> TASK GOAL
Report the count of lines in the records below that hold the word "please", omitting everything but the number.

> STORED DATA
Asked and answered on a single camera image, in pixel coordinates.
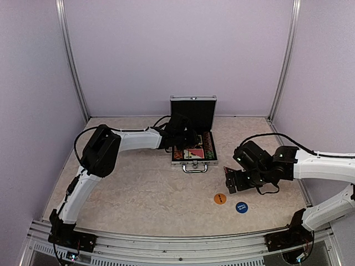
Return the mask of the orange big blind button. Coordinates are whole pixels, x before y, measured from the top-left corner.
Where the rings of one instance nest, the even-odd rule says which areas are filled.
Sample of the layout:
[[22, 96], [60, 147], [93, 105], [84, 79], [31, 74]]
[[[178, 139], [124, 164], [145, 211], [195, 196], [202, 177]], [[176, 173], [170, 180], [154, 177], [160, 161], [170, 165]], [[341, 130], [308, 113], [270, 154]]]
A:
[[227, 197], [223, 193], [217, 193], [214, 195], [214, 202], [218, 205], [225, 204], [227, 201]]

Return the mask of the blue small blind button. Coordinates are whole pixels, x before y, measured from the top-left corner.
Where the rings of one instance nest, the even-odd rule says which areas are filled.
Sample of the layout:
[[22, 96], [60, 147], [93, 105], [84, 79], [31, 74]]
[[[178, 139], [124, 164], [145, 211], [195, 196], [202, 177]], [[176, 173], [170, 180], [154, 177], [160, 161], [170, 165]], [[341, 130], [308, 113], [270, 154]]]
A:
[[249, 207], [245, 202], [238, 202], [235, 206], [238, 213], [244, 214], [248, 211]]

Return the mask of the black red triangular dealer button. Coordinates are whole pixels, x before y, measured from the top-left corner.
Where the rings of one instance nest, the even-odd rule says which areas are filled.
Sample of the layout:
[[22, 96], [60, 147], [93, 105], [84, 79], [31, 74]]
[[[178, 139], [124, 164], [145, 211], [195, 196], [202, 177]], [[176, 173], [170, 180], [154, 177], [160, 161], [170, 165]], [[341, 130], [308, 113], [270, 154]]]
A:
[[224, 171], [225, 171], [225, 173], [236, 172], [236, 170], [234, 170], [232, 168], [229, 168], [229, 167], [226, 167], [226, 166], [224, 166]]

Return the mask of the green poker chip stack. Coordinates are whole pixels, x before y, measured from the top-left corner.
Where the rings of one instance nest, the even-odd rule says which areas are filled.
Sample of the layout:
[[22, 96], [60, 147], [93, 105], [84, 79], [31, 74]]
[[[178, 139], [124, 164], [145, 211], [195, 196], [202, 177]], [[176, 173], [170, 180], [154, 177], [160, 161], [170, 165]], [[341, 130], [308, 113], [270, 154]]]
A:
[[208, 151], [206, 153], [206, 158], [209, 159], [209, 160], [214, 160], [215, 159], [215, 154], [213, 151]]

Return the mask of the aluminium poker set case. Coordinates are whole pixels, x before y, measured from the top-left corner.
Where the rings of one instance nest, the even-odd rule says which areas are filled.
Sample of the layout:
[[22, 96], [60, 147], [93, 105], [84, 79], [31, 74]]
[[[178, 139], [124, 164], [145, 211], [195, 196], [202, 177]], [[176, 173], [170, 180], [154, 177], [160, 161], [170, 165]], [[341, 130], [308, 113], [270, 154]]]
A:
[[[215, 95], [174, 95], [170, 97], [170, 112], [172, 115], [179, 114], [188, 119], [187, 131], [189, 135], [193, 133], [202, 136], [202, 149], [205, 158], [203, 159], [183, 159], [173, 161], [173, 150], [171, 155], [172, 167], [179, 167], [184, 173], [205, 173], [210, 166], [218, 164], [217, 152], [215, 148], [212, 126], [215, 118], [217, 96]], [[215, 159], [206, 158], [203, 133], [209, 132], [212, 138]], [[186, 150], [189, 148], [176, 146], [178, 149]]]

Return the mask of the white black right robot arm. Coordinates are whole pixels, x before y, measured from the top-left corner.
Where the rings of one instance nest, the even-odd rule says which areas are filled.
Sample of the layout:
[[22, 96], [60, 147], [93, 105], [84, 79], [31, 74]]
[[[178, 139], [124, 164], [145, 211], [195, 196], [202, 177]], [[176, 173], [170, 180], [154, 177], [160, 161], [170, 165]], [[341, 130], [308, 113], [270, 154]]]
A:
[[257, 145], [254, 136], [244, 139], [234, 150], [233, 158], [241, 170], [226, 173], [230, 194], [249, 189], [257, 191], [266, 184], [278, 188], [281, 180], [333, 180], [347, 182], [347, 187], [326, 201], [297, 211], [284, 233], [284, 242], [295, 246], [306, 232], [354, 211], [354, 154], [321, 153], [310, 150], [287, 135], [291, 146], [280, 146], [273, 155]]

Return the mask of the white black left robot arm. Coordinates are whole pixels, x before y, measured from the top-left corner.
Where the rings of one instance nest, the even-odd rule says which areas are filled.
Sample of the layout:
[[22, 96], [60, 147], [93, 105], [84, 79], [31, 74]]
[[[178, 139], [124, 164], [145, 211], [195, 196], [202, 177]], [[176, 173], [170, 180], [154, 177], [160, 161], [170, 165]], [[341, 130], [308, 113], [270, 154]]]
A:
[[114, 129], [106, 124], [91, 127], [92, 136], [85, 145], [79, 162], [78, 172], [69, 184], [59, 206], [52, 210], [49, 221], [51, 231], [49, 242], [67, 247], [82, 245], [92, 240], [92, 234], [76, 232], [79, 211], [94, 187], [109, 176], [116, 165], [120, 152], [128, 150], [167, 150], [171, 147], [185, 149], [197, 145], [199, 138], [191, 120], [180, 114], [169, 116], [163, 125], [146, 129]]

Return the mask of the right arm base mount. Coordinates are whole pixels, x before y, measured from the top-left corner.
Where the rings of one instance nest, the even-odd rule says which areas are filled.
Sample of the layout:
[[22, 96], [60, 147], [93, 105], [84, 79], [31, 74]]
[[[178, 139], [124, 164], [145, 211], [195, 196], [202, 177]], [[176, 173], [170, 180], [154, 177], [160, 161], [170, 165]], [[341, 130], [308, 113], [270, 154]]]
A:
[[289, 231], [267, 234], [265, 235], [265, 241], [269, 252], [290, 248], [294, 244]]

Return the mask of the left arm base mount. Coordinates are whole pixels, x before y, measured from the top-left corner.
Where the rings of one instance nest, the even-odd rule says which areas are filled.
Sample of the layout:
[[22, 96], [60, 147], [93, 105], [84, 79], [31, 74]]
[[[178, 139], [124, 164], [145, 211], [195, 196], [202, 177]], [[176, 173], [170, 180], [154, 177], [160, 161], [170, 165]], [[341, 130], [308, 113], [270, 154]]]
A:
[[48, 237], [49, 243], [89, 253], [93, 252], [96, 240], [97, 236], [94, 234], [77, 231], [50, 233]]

==

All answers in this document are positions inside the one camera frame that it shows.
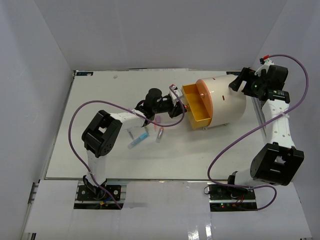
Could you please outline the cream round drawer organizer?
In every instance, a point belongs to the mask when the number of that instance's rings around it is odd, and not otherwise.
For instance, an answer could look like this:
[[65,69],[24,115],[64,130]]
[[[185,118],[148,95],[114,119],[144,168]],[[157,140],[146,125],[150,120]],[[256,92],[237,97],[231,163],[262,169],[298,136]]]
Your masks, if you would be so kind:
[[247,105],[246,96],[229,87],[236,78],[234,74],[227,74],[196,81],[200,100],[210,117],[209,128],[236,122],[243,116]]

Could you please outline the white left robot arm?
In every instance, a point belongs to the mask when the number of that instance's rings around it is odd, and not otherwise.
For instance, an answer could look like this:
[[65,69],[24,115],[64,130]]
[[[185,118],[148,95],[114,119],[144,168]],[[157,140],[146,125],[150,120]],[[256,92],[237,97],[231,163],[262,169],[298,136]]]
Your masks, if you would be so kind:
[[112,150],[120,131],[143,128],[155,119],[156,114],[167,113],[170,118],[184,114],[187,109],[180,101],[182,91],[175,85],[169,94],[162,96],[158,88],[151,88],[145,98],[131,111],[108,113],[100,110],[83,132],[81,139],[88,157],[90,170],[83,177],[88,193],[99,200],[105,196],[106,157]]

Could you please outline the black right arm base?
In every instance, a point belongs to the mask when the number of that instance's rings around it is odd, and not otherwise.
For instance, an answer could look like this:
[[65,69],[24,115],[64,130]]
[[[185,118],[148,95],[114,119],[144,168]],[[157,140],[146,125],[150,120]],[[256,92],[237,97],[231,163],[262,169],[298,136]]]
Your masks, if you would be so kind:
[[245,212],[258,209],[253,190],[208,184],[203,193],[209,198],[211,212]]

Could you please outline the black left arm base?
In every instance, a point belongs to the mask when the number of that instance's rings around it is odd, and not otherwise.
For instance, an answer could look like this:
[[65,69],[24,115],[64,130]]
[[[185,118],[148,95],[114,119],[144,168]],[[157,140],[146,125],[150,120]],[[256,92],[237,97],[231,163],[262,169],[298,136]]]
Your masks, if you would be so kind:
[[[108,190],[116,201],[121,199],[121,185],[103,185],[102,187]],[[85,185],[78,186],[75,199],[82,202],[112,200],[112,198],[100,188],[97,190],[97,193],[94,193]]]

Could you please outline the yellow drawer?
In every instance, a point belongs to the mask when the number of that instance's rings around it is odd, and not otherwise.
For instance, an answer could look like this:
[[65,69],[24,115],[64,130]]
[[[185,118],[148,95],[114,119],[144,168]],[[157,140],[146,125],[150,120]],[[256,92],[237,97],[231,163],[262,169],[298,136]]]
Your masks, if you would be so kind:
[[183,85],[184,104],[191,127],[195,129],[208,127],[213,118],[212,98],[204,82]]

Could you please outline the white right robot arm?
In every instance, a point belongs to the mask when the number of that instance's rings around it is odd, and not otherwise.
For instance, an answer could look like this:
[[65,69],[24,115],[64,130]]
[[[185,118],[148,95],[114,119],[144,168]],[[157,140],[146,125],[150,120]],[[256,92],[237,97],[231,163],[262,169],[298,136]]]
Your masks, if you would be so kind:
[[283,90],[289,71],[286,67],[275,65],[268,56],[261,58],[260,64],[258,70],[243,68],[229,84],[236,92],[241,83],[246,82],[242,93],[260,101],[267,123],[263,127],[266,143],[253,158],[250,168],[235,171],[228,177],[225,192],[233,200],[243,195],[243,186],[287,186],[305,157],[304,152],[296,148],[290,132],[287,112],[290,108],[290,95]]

> RESPONSE TO THE TASK
6